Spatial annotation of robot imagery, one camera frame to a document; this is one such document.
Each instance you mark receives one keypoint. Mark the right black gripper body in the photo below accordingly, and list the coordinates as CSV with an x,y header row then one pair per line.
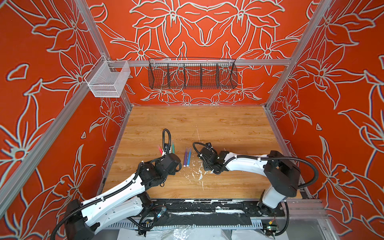
x,y
207,167

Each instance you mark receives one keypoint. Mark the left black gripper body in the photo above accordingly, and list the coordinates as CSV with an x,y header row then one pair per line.
x,y
174,171

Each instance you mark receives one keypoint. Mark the green marker pen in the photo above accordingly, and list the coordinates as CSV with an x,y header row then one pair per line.
x,y
173,147

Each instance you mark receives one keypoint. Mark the purple marker pen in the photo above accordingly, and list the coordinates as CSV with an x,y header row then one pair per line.
x,y
185,157

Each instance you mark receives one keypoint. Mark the blue marker pen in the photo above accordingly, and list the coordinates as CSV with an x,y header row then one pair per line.
x,y
189,157

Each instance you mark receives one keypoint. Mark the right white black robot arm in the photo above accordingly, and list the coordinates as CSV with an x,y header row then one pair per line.
x,y
282,174

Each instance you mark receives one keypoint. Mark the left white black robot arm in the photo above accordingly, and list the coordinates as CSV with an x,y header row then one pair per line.
x,y
83,220

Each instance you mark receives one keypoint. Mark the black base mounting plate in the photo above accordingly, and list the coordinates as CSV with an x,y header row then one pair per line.
x,y
209,211

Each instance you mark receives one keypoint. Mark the small green circuit board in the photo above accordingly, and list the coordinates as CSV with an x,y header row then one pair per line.
x,y
270,228

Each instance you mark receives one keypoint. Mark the white mesh basket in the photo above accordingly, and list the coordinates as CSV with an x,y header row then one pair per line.
x,y
107,79

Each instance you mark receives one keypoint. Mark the white slotted cable duct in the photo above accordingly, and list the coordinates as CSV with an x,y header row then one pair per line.
x,y
255,224

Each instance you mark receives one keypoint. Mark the black wire basket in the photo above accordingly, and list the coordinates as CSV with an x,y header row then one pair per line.
x,y
182,73

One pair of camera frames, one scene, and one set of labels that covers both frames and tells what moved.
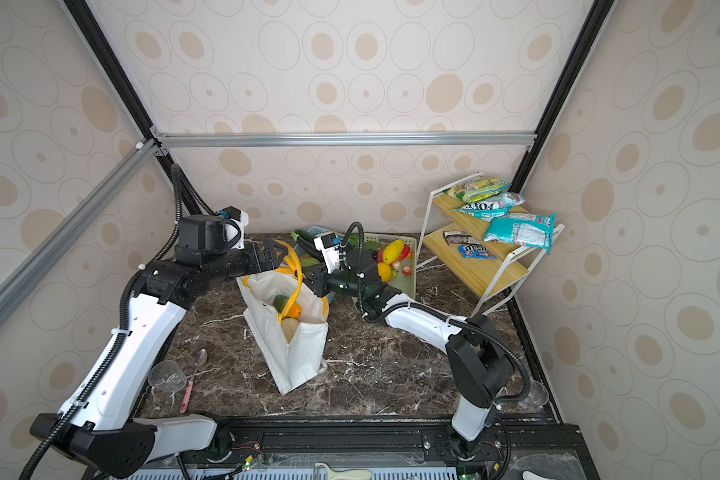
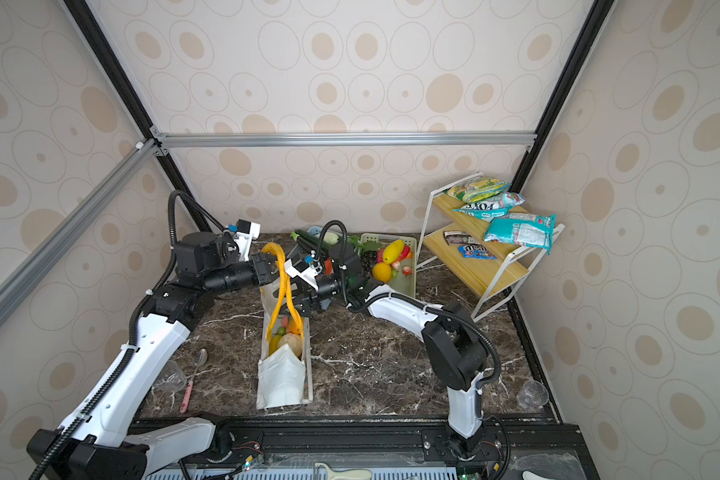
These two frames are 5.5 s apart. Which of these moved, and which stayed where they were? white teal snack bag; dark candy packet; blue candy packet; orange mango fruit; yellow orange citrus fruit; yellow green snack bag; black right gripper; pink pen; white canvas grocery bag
Moved: black right gripper; white canvas grocery bag; orange mango fruit
Stayed: yellow green snack bag; dark candy packet; blue candy packet; white teal snack bag; pink pen; yellow orange citrus fruit
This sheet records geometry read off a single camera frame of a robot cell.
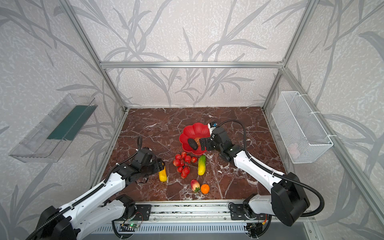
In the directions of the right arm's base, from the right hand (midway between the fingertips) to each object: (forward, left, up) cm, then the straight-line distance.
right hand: (207, 133), depth 85 cm
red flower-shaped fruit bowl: (+13, +7, -16) cm, 22 cm away
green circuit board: (-42, +36, -15) cm, 57 cm away
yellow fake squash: (-19, +25, -13) cm, 34 cm away
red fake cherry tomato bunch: (-12, +15, -12) cm, 22 cm away
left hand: (-13, +25, -9) cm, 29 cm away
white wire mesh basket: (-15, -39, +18) cm, 46 cm away
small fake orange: (-26, +2, -13) cm, 29 cm away
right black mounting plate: (-37, -15, -16) cm, 43 cm away
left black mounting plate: (-37, +32, -14) cm, 51 cm away
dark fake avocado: (+1, +9, -13) cm, 16 cm away
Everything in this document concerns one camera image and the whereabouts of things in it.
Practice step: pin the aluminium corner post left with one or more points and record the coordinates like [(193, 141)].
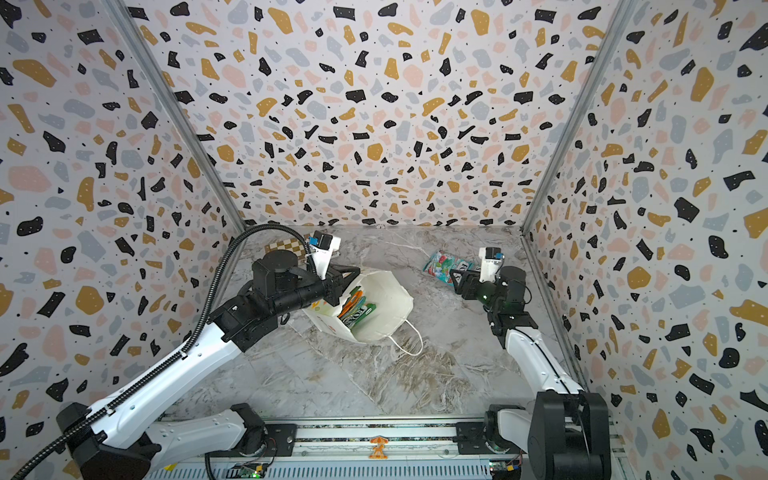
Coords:
[(123, 22)]

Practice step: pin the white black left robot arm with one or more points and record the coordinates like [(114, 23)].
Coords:
[(121, 437)]

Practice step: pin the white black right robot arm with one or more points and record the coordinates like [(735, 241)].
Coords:
[(566, 435)]

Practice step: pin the wooden chessboard box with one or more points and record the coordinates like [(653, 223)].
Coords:
[(290, 244)]

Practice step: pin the green Fox's packet in bag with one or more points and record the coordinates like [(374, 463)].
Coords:
[(358, 315)]

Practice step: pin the aluminium corner post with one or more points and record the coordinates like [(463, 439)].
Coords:
[(123, 22), (615, 28)]

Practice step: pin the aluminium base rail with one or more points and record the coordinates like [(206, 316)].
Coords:
[(368, 447)]

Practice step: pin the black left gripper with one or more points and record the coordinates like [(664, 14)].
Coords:
[(336, 282)]

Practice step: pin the green circuit board left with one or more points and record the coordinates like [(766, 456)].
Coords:
[(247, 471)]

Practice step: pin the circuit board right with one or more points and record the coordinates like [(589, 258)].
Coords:
[(505, 469)]

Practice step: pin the teal Fox's candy packet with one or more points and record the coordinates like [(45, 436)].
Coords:
[(441, 264)]

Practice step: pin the orange figurine on rail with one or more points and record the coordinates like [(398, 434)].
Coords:
[(378, 445)]

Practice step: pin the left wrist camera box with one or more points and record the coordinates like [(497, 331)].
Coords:
[(322, 246)]

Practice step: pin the aluminium corner post right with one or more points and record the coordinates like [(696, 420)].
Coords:
[(615, 28)]

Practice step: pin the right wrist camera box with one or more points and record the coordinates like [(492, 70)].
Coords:
[(492, 260)]

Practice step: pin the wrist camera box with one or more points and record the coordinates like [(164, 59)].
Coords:
[(322, 246), (492, 260)]

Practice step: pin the orange edged snack packet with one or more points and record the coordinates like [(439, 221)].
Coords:
[(352, 303)]

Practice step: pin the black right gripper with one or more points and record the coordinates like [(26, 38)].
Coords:
[(471, 285)]

================================

= What the task requires =
Copy every line in the data above that has the string "hand" in it.

= Response area =
In the directions of the right arm's base, from the right hand (midway between the fingertips) to each object: (forward, left, up) cm, then the straight-line distance.
right hand: (207, 133), depth 85 cm
left hand: (-13, +25, -9) cm, 29 cm away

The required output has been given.